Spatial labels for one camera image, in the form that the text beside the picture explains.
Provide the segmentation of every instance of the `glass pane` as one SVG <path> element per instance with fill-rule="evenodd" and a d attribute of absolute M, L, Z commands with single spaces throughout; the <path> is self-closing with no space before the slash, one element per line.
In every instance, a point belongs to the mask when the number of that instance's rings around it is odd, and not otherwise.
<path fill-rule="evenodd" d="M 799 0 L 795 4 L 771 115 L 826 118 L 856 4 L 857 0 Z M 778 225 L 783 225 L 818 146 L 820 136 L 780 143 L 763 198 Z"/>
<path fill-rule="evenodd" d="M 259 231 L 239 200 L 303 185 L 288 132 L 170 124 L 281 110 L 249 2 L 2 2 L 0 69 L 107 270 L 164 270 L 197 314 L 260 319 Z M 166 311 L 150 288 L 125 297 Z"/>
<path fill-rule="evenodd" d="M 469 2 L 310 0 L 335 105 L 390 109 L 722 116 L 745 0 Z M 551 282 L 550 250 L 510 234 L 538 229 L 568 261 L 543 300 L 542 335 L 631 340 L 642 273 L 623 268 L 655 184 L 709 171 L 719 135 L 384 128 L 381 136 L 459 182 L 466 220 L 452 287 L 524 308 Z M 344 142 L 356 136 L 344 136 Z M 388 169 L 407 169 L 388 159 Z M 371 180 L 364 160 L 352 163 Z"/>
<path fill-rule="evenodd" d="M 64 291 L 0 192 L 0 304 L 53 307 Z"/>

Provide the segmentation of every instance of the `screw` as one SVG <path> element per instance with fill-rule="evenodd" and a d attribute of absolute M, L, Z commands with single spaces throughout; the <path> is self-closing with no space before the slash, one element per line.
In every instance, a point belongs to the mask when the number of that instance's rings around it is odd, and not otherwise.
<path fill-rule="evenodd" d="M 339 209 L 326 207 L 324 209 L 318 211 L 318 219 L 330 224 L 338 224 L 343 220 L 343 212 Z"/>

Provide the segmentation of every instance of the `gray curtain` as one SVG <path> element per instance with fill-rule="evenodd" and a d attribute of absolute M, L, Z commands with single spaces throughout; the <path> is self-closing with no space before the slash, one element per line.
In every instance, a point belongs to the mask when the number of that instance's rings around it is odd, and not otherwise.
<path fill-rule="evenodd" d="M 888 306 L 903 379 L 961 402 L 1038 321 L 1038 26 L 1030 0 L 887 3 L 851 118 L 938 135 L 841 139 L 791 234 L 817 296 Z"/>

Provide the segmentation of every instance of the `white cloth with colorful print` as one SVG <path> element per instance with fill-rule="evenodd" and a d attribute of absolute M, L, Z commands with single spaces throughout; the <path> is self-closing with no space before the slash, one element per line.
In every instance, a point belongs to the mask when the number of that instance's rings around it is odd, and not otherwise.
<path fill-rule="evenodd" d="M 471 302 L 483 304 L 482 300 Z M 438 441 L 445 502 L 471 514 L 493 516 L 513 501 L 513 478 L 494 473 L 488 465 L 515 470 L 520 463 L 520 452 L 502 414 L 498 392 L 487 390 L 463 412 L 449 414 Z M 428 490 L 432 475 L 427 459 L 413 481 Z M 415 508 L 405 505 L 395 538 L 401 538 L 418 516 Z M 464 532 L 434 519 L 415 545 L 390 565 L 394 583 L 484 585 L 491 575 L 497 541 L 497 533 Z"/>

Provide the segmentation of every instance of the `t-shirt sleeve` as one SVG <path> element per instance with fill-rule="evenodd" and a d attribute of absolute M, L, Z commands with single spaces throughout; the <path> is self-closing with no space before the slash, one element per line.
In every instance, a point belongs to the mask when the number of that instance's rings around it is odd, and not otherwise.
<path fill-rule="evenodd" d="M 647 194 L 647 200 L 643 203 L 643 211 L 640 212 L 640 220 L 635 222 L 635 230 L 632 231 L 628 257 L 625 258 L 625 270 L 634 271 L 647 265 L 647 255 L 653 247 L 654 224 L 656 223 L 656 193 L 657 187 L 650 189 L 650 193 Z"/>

• • • • •

> **Task details**:
Reproduce the data above in full. Leave nothing out.

> **Worked solution**:
Spatial labels for one camera image, in the form that the text beside the picture explains.
Provide the segmentation of every instance of the `glass pane` as one SVG <path> element per instance with fill-rule="evenodd" and a d attribute of absolute M, L, Z commands with single spaces throughout; the <path> is self-closing with no space before the slash, one element per line.
In every instance, a point belongs to the mask when the number of that instance's rings around it is odd, and not otherwise.
<path fill-rule="evenodd" d="M 799 0 L 795 4 L 771 115 L 826 118 L 856 4 L 857 0 Z M 778 225 L 783 225 L 818 146 L 820 136 L 780 143 L 763 198 Z"/>
<path fill-rule="evenodd" d="M 259 231 L 239 200 L 303 185 L 288 132 L 170 124 L 281 110 L 249 2 L 2 2 L 0 69 L 107 270 L 164 270 L 197 314 L 260 319 Z M 166 311 L 150 288 L 125 297 Z"/>
<path fill-rule="evenodd" d="M 469 2 L 310 0 L 335 105 L 390 109 L 722 116 L 745 0 Z M 551 282 L 550 250 L 510 234 L 538 229 L 568 261 L 543 300 L 542 335 L 631 340 L 642 273 L 623 268 L 655 184 L 709 171 L 719 135 L 384 128 L 381 136 L 459 182 L 466 220 L 452 287 L 524 308 Z M 344 142 L 356 136 L 344 136 Z M 388 169 L 407 169 L 388 159 Z M 371 180 L 364 160 L 352 163 Z"/>
<path fill-rule="evenodd" d="M 64 291 L 0 192 L 0 304 L 53 307 Z"/>

Provide the segmentation of every instance of the `screw` as one SVG <path> element per instance with fill-rule="evenodd" and a d attribute of absolute M, L, Z commands with single spaces throughout; the <path> is self-closing with no space before the slash, one element per line.
In every instance, a point belongs to the mask when the number of that instance's rings around it is odd, and not otherwise.
<path fill-rule="evenodd" d="M 339 209 L 326 207 L 324 209 L 318 211 L 318 219 L 330 224 L 338 224 L 343 220 L 343 212 Z"/>

Provide the segmentation of every instance of the `gray curtain` as one SVG <path> element per instance with fill-rule="evenodd" and a d attribute of absolute M, L, Z commands with single spaces throughout; the <path> is self-closing with no space before the slash, one element per line.
In every instance, a point belongs to the mask when the number of that instance's rings around it is odd, and not otherwise.
<path fill-rule="evenodd" d="M 888 306 L 903 379 L 961 402 L 1038 321 L 1038 26 L 1030 0 L 887 3 L 851 118 L 938 135 L 841 139 L 791 234 L 817 296 Z"/>

Provide the segmentation of every instance of the `white cloth with colorful print` as one SVG <path> element per instance with fill-rule="evenodd" and a d attribute of absolute M, L, Z commands with single spaces throughout; the <path> is self-closing with no space before the slash, one element per line.
In every instance, a point belongs to the mask when the number of that instance's rings around it is odd, and not otherwise.
<path fill-rule="evenodd" d="M 471 302 L 483 304 L 482 300 Z M 438 441 L 445 502 L 471 514 L 493 516 L 513 501 L 513 478 L 494 473 L 488 465 L 515 470 L 520 463 L 520 452 L 502 414 L 498 392 L 487 390 L 463 412 L 449 414 Z M 428 490 L 432 475 L 427 459 L 413 481 Z M 415 508 L 405 505 L 395 538 L 401 538 L 418 516 Z M 464 532 L 434 519 L 415 545 L 390 565 L 394 583 L 484 585 L 491 575 L 497 541 L 497 533 Z"/>

Provide the segmentation of every instance of the `t-shirt sleeve` as one SVG <path> element per instance with fill-rule="evenodd" and a d attribute of absolute M, L, Z commands with single spaces throughout; the <path> is self-closing with no space before the slash, one element per line.
In every instance, a point belongs to the mask when the number of that instance's rings around it is odd, and not otherwise.
<path fill-rule="evenodd" d="M 647 194 L 647 200 L 643 203 L 643 211 L 640 212 L 640 220 L 635 222 L 635 230 L 632 231 L 628 257 L 625 258 L 625 270 L 634 271 L 647 265 L 647 255 L 653 247 L 654 224 L 656 223 L 656 193 L 657 187 L 650 189 L 650 193 Z"/>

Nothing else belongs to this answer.